By the close of 2018, the FBI’s National Crime Information Center Missing Persons File for children under the age of 21 had 38,561 open records. Of the more than 23,500 runaways reported to the National Center for Missing & Exploited Children in 2018, one in seven were likely victims of child sex trafficking.
Today, with online ads, social media, and smartphones, sex trafficking can happen virtually anywhere. But it remains hidden from the general public, and law enforcement struggles to keep up with the pace of the crime.
"It has definitely changed the landscape," former detective Rich Lebel said of the increased use of internet advertising to attract clientele. In fact, the rise of “invisible” human trafficking through online media has changed the way officers must investigate such cases. Lebel now uses Amazon Rekognition in his work to identify and locate victims, then collaborate with law enforcement to conduct recoveries.
Reuniting missing children with their families
While certain corners of the internet have become a haven for traffickers, the cloud-based technologies that Amazon and other companies are developing are part of the toolkit for those fighting trafficking. Tech-powered social impact organizations such as Marinus Analytics are building software solutions with services including Amazon Rekognition to analyze data and expedite human trafficking investigations.
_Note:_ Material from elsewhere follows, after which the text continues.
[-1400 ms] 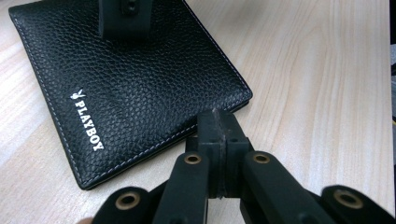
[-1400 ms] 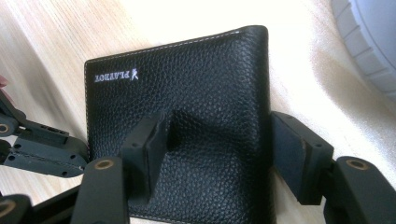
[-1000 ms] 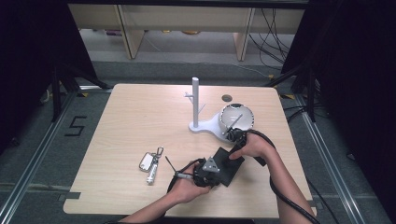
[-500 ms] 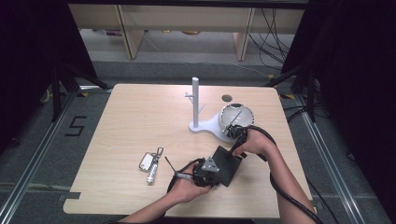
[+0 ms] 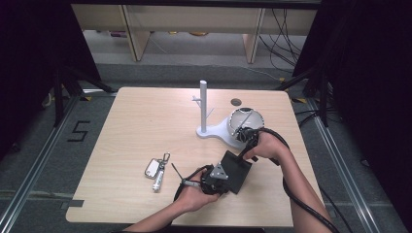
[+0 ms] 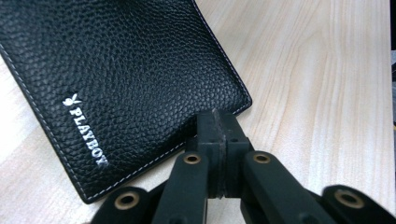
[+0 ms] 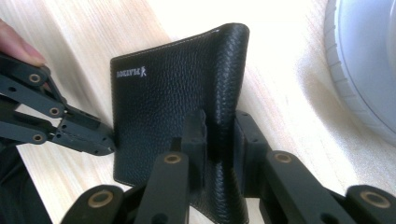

Such solutions ultimately help reunite missing children with their families and solve cold cases, which Lebel notes, “couldn’t be done” without such technology.
Emily Kennedy co-founded Marinus Analytics in 2014 after her research at Carnegie Mellon on human trafficking illuminated a pain point for detectives: mountains of data and no efficient way to analyze it.
Marinus integrated Amazon Rekognition within its suite of tools in 2017, enabling investigators to find victims much more quickly by using facial recognition technology to search through millions of records in seconds, even in the case of grainy or poorly lit images.
"We saw success pretty much immediately," Kennedy said, pointing to a case where a two-year-old social media photo, matched to online ads, helped surface the victim of a violent trafficker and put the criminal behind bars.
In his current role at a trafficking awareness nonprofit, former detective Lebel uses a tool that Marinus Analytics developed on top of Amazon Rekognition (called Traffic Jam) to interpret data for law enforcement. “Traffic Jam uses Amazon Rekognition to not only help locate victims, but also to detect and establish patterns among a sea of online ads that are difficult, time-consuming, and at times distressing to search and review,” he explains.
From his experience, the facial recognition technology helps find victims faster, which enables law enforcement agencies to recover a victim within days or weeks rather than after months or years have elapsed.
"Amazon Rekognition helps us by identifying other sex ads that we didn't know about, which in turn leads us to additional telephone numbers that we didn't have before," he said.
“Not using these tools would be harmful for the victims we’re trying so hard to help.”